**WHAT TO PRODUCE:**
Write out the listing below again, precisely as it is given.
────────
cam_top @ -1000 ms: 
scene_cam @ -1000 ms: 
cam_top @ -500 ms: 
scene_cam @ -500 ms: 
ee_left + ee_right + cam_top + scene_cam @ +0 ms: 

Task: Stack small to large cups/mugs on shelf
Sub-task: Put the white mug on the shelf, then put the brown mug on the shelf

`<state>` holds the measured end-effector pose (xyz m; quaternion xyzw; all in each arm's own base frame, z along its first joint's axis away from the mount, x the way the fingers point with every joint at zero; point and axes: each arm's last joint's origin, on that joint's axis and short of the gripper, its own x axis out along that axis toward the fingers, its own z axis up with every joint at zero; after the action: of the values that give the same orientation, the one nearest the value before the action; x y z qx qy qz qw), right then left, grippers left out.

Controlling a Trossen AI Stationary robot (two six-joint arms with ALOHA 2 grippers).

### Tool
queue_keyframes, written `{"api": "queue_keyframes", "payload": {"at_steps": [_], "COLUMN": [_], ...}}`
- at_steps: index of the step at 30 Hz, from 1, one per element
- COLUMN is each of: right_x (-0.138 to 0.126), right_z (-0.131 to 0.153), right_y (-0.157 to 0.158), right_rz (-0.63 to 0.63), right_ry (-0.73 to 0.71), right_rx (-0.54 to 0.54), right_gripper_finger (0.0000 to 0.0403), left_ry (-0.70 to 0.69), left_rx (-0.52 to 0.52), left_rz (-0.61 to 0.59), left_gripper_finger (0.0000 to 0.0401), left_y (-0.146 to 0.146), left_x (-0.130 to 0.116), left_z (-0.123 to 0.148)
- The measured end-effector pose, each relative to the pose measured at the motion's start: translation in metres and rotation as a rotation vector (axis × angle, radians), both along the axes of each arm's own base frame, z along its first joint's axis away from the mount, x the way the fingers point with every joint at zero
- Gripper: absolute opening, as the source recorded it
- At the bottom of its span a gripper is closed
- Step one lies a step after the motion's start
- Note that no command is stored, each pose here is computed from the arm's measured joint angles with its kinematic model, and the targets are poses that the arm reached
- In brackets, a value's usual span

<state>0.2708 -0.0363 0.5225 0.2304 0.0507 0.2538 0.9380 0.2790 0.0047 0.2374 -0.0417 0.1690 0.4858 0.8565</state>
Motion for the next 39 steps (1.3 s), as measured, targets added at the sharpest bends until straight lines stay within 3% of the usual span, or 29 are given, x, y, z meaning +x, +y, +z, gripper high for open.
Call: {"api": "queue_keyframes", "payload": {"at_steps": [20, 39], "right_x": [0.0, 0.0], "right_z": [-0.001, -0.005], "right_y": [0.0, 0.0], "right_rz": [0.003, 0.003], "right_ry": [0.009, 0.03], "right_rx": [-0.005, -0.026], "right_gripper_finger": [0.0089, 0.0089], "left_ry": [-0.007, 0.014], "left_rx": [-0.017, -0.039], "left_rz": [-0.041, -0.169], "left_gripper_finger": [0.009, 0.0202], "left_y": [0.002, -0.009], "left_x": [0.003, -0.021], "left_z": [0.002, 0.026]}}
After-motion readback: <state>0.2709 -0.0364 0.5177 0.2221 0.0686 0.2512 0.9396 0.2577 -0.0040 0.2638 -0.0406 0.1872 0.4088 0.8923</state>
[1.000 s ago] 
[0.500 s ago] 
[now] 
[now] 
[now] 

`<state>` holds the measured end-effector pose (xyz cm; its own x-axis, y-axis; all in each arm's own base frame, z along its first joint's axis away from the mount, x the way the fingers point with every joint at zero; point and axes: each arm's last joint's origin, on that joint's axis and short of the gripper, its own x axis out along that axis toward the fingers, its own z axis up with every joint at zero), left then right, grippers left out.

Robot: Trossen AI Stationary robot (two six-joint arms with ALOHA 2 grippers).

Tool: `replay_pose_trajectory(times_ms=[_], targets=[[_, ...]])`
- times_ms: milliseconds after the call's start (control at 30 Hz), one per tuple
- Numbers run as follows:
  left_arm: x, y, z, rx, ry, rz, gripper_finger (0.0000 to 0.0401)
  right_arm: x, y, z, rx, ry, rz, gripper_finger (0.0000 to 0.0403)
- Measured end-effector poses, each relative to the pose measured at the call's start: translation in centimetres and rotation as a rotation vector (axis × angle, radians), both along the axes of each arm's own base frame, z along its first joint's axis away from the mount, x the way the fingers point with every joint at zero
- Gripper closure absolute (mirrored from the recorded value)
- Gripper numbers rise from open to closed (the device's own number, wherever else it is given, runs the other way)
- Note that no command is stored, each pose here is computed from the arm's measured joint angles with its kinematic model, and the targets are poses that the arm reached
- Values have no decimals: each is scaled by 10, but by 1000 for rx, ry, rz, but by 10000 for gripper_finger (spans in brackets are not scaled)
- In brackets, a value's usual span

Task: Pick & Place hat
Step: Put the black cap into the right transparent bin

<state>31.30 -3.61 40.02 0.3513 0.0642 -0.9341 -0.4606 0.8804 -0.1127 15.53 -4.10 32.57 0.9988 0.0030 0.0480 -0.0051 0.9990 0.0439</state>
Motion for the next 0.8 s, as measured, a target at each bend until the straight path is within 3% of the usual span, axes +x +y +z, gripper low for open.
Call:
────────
**OUTPUT OF THE EXERCISE:**
cam_top @ -1000 ms: 
scene_cam @ -1000 ms: 
cam_top @ -500 ms: 
scene_cam @ -500 ms: 
ee_left + ee_right + cam_top + scene_cam @ +0 ms: 

Task: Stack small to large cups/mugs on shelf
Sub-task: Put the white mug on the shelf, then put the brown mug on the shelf

`<state>` holds the measured end-effector pose (xyz m; quaternion xyzw; all in each arm's own base frame, z along its first joint's axis away from the mount, x the way the fingers point with every joint at zero; point and axes: each arm's last joint's origin, on that joint's axis and short of the gripper, its own x axis out along that axis toward the fingers, its own z axis up with every joint at zero; after the action: of the values that give the same orientation, the one nearest the value before the action; x y z qx qy qz qw), right then left, grippers left out.

Controlling a Trossen AI Stationary robot (two six-joint arms with ALOHA 2 grippers).

### Tool
queue_keyframes, written `{"api": "queue_keyframes", "payload": {"at_steps": [_], "COLUMN": [_], ...}}`
- at_steps: index of the step at 30 Hz, from 1, one per element
- COLUMN is each of: right_x (-0.138 to 0.126), right_z (-0.131 to 0.153), right_y (-0.157 to 0.158), right_rz (-0.63 to 0.63), right_ry (-0.73 to 0.71), right_rx (-0.54 to 0.54), right_gripper_finger (0.0000 to 0.0403), left_ry (-0.70 to 0.69), left_rx (-0.52 to 0.52), left_rz (-0.61 to 0.59), left_gripper_finger (0.0000 to 0.0401), left_y (-0.146 to 0.146), left_x (-0.130 to 0.116), left_z (-0.123 to 0.148)
- The measured end-effector pose, each relative to the pose measured at the motion's start: translation in metres and rotation as a rotation vector (axis × angle, radians), both along the axes of each arm's own base frame, z along its first joint's axis away from the mount, x the way the fingers point with every joint at zero
- Gripper: absolute opening, as the source recorded it
- At the bottom of its span a gripper is closed
- Step one lies a step after the motion's start
- Note that no command is stored, each pose here is computed from the arm's measured joint angles with its kinematic model, and the targets are poses that the arm reached
- In brackets, a value's usual span

<state>0.2708 -0.0363 0.5225 0.2304 0.0507 0.2538 0.9380 0.2790 0.0047 0.2374 -0.0417 0.1690 0.4858 0.8565</state>
Motion for the next 39 steps (1.3 s), as measured, targets added at the sharpest bends until straight lines stay within 3% of the usual span, or 29 are given, x, y, z meaning +x, +y, +z, gripper high for open.
Call: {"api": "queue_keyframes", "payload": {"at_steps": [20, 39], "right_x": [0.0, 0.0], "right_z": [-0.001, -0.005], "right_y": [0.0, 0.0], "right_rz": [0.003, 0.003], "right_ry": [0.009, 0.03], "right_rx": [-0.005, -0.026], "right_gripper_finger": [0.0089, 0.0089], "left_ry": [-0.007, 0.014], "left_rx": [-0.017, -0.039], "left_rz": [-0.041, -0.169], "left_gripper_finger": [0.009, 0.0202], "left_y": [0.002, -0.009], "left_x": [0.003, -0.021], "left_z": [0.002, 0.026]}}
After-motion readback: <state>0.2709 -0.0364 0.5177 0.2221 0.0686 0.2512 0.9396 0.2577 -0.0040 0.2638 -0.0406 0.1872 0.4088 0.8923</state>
[1.000 s ago] 
[0.500 s ago] 
[now] 
[now] 
[now] 

`<state>` holds the measured end-effector pose (xyz cm; its own x-axis, y-axis; all in each arm's own base frame, z along its first joint's axis away from the mount, x the way the fingers point with every joint at zero; point and axes: each arm's last joint's origin, on that joint's axis and short of the gripper, its own x axis out along that axis toward the fingers, its own z axis up with every joint at zero), left then right, grippers left out.

Robot: Trossen AI Stationary robot (two six-joint arms with ALOHA 2 grippers).

Tool: `replay_pose_trajectory(times_ms=[_], targets=[[_, ...]])`
- times_ms: milliseconds after the call's start (control at 30 Hz), one per tuple
- Numbers run as follows:
  left_arm: x, y, z, rx, ry, rz, gripper_finger (0.0000 to 0.0401)
  right_arm: x, y, z, rx, ry, rz, gripper_finger (0.0000 to 0.0403)
- Measured end-effector poses, each relative to the pose measured at the call's start: translation in centimetres and rotation as a rotation vector (axis × angle, radians), both along the axes of each arm's own base frame, z along its first joint's axis away from the mount, x the way the fingers point with every joint at zero
- Gripper closure absolute (mirrored from the recorded value)
- Gripper numbers rise from open to closed (the device's own number, wherever else it is given, runs the other way)
- Note that no command is stored, each pose here is computed from the arm's measured joint angles with its kinematic model, and the targets are poses that the arm reached
- Values have no decimals: each is scaled by 10, but by 1000 for rx, ry, rz, but by 10000 for gripper_finger (spans in brackets are not scaled)
- In brackets, a value's usual span

Task: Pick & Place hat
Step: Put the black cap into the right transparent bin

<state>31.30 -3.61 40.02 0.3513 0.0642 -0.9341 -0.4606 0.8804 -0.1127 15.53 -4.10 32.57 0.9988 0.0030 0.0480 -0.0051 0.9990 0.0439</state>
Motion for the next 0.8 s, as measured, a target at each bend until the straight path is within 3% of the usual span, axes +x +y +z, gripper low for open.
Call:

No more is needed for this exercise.